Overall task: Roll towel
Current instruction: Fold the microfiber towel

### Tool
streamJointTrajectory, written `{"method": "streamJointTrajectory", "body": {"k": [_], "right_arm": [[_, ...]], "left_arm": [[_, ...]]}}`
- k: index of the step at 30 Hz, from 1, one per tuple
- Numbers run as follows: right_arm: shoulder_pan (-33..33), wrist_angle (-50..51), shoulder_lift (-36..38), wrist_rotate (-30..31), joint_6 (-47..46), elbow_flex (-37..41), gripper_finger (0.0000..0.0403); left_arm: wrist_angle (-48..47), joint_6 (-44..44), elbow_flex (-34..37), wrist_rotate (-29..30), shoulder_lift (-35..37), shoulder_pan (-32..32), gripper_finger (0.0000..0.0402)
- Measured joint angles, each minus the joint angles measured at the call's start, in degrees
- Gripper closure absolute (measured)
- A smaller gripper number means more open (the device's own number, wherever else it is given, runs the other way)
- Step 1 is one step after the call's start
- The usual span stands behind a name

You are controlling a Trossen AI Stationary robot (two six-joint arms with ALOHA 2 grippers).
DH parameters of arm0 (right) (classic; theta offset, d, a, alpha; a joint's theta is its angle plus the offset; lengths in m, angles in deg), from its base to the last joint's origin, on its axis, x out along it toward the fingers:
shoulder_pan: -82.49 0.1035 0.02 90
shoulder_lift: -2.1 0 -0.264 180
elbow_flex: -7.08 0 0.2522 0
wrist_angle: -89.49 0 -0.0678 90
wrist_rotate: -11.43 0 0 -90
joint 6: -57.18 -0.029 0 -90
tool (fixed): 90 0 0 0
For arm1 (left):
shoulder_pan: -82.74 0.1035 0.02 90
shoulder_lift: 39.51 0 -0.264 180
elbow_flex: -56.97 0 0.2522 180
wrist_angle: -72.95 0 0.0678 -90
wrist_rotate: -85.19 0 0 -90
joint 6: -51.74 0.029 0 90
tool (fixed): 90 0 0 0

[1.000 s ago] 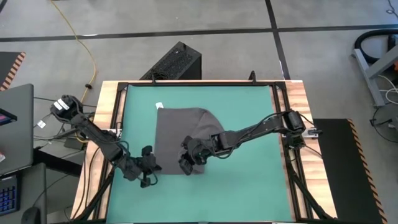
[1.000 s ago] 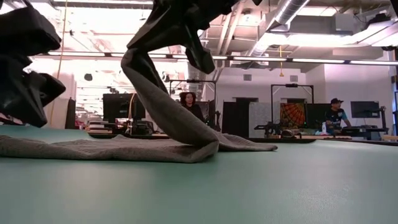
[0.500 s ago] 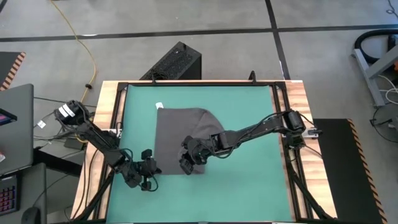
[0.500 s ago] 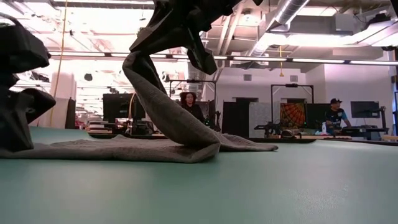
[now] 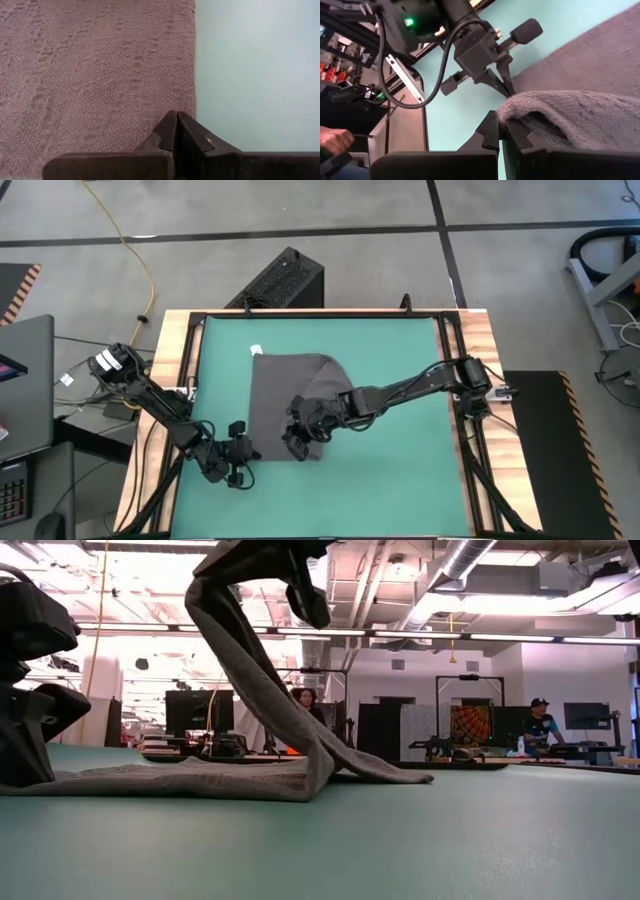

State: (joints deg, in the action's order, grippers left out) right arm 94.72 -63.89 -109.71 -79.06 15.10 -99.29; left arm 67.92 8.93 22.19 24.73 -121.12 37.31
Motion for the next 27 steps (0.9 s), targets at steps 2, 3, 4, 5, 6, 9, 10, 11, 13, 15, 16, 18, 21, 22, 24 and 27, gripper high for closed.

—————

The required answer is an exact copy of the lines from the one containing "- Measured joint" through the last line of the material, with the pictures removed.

- Measured joint angles, each minus the joint angles measured at the call's start, in degrees
- Gripper closure absolute (measured)
- A smaller gripper number means more open (the device's own number, wherever else it is given, runs the other way)
- Step 1 is one step after the call's start
- The usual span stands behind a name

You are controlling a Trossen AI Stationary robot (two six-joint arms with ALOHA 2 grippers).
DH parameters of arm0 (right) (classic; theta offset, d, a, alpha; a joint's theta is its angle plus the offset; lengths in m, angles in deg), from its base to the last joint's origin, on its axis, x out along it toward the fingers:
shoulder_pan: -82.49 0.1035 0.02 90
shoulder_lift: -2.1 0 -0.264 180
elbow_flex: -7.08 0 0.2522 0
wrist_angle: -89.49 0 -0.0678 90
wrist_rotate: -11.43 0 0 -90
joint 6: -57.18 -0.029 0 -90
tool (fixed): 90 0 0 0
For arm1 (left):
shoulder_pan: -82.74 0.1035 0.02 90
shoulder_lift: 39.51 0 -0.264 180
elbow_flex: -56.97 0 0.2522 180
wrist_angle: -72.95 0 0.0678 -90
wrist_rotate: -85.19 0 0 -90
joint 6: -51.74 0.029 0 90
tool (fixed): 90 0 0 0

[1.000 s ago] 
[1.000 s ago] 
[0.500 s ago] 
[0.500 s ago] 
[now] 

State: (joints deg, in the action's order, grippers left out) right arm 94.72 -63.89 -109.71 -79.06 15.10 -99.29; left arm 67.92 8.93 22.19 24.73 -121.12 37.31
Motion for the next 27 steps (0.9 s), targets at steps 2, 3, 4, 5, 6, 9, 10, 11, 13, 15, 16, 18, 21, 22, 24 and 27, gripper high for closed.

This completes the answer.